Personal information
- Born: January 24, 1992 (age 34) Tepa, Ghana
- Listed height: 6 ft 4 in (1.93 m)
- Listed weight: 220 lb (100 kg)

Career information
- NBA draft: 2014: undrafted
- Playing career: 2012–present

Career history
- 2012–2014: Élan Chalon
- 2014–2015: Denain Voltaire
- 2015–2017: AS Monaco
- 2017–2018: Long Island Nets
- 2018–2020: AS Monaco
- 2020–2021: Real Betis
- 2021–2024: AS Monaco
- 2024–2026: Paris Basketball

Career highlights
- 3× French League champion (2023–2025); 2× French Cup winner (2023, 2025); 2× French League Cup winner (2016, 2017);
- Stats at Basketball Reference

= Yakuba Ouattara =

Ghanaian-French basketball player

Billy Yakuba Ouattara (born January 24, 1992, in Tepa, Ghana) is a Ghanaian-French professional basketball player who last played for Paris Basketball of the LNB Élite and the EuroLeague.

==Professional career==
Ouattara first began his professional career out in France with the Élan Chalon of the LNB Pro A in 2012 as a 20-year-old. He played with that team for two seasons before signing a one-year deal with the ASC Denain-Voltaire PH, who were a part of the LNB Pro B at that time. During that year, he helped the team make it to the LNB Pro B Finals before ultimately losing the series to Hyères-Toulon Var Basket. On July 24, 2015, Ouattara signed with the AS Monaco Basket out in Monaco, returning to the Pro A that year. During his second season at Monaco, Ouattara was named a French Pro A All-Star and helped Monaco win the Leaders Cup Championship over the ASVEL Basket in 2017.

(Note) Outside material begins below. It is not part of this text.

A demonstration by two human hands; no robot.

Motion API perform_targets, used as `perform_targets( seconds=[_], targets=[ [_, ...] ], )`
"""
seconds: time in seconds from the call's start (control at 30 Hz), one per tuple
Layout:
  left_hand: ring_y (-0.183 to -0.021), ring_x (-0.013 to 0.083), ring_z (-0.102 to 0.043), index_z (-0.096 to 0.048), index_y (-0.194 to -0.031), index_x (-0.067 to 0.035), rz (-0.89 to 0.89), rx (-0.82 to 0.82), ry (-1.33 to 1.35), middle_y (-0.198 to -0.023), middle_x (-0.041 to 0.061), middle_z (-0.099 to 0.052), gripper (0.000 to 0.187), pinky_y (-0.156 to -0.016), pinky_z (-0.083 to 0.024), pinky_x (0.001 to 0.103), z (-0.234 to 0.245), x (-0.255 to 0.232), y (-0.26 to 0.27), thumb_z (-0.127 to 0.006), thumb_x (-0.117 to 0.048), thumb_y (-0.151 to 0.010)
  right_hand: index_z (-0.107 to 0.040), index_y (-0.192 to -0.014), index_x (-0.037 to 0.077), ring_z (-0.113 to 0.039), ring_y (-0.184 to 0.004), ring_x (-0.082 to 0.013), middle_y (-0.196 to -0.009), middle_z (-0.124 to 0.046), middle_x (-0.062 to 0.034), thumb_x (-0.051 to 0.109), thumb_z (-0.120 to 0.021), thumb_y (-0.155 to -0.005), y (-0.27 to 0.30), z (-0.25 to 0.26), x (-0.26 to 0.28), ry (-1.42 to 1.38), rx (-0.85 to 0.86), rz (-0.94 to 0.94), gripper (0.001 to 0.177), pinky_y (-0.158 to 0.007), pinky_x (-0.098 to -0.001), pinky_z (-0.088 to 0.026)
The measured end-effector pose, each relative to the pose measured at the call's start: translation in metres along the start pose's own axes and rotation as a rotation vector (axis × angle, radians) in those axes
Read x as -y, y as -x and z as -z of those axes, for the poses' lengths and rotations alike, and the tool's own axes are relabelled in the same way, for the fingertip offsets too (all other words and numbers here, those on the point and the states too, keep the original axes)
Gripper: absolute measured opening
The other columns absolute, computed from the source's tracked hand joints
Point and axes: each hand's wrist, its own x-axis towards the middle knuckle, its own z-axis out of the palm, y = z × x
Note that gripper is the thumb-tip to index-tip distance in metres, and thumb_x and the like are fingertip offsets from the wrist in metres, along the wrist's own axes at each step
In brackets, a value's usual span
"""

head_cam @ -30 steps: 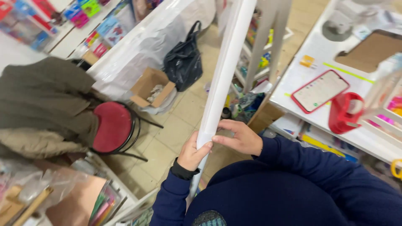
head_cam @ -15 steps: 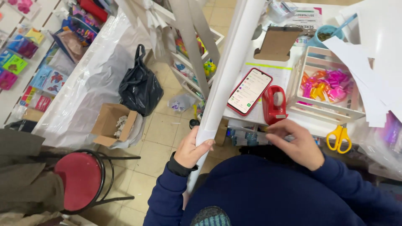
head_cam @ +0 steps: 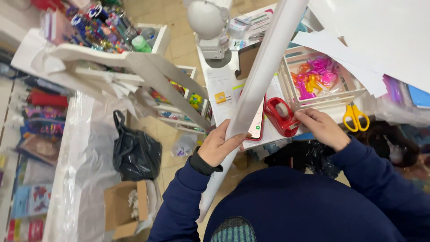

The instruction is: Cutting a piece of white paper and wrapping it around a cardboard tube, then securing it with tape.

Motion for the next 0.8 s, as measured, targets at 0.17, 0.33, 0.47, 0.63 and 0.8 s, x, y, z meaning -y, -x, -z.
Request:
perform_targets(
  seconds=[0.17, 0.33, 0.47, 0.63, 0.8],
  targets=[
    [-0.079, 0.0105, -0.069, -0.057, -0.128, -0.001, 0.076, 0.151, -0.1, -0.108, 0.004, -0.075, 0.039, -0.075, -0.057, 0.028, 0.026, -0.007, -0.04, -0.062, -0.026, -0.098, -0.073, -0.114, 0.001, -0.065, -0.089, -0.0123, -0.097, -0.074, -0.0063, 0.03, -0.062, -0.099, 0.009, -0.023, 0.017, -0.059, -0.073, -0.125, 0.034, -0.08, -0.0274, -0.052],
    [-0.079, 0.0145, -0.072, -0.06, -0.125, -0.002, 0.087, 0.214, -0.219, -0.096, 0.01, -0.073, 0.04, -0.072, -0.058, 0.032, 0.026, -0.002, -0.076, -0.063, -0.031, -0.097, -0.072, -0.107, 0.0, -0.063, -0.084, -0.011, -0.091, -0.071, -0.0044, 0.025, -0.065, -0.098, 0.012, -0.034, 0.027, -0.074, -0.164, -0.132, 0.028, -0.077, -0.0274, -0.052],
    [-0.087, 0.0199, -0.073, -0.06, -0.127, -0.002, -0.021, 0.232, -0.295, -0.095, 0.013, -0.075, 0.045, -0.078, -0.056, 0.034, 0.02, 0.004, -0.095, -0.062, -0.035, -0.097, -0.071, -0.102, 0.0, -0.061, -0.081, -0.0112, -0.088, -0.069, -0.0044, 0.024, -0.066, -0.098, 0.014, -0.043, 0.021, -0.07, -0.213, -0.122, 0.024, -0.074, -0.0284, -0.052],
    [-0.093, 0.0302, -0.074, -0.06, -0.123, -0.001, -0.082, 0.239, -0.34, -0.1, 0.018, -0.074, 0.049, -0.082, -0.055, 0.038, 0.016, 0.014, -0.112, -0.061, -0.041, -0.096, -0.068, -0.092, 0.001, -0.064, -0.083, -0.0171, -0.088, -0.069, -0.0092, 0.032, -0.075, -0.09, 0.019, -0.054, 0.043, -0.02, -0.277, -0.11, 0.032, -0.077, -0.0333, -0.053],
    [-0.101, 0.0303, -0.072, -0.062, -0.122, 0.0, -0.11, 0.268, -0.429, -0.108, 0.019, -0.073, 0.05, -0.088, -0.053, 0.037, 0.009, 0.031, -0.132, -0.062, -0.042, -0.096, -0.067, -0.089, 0.003, -0.065, -0.092, -0.0257, -0.101, -0.065, -0.0141, 0.038, -0.085, -0.076, 0.04, -0.06, 0.085, 0.279, -0.365, 0.048, 0.042, -0.082, -0.0366, -0.053]
  ],
)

Ouattara signed a two-way contract with the Brooklyn Nets of the NBA on July 21, 2017, becoming the first foreign born player to sign a two-way deal with an NBA team. Under the terms of the deal, he would have planned to split time between the Brooklyn Nets and their G League affiliate, the Long Island Nets, with a majority of his time being spent with the Long Island affiliate team. However, due to injury problems throughout the year, he would never get a chance to play with the Brooklyn Nets squad, having only played in one G League game with the Long Island Nets during that time. On December 17, 2017, Ouattara was waived by the Nets. On January 17, 2018, Ouattara was reacquired by the Long Island Nets.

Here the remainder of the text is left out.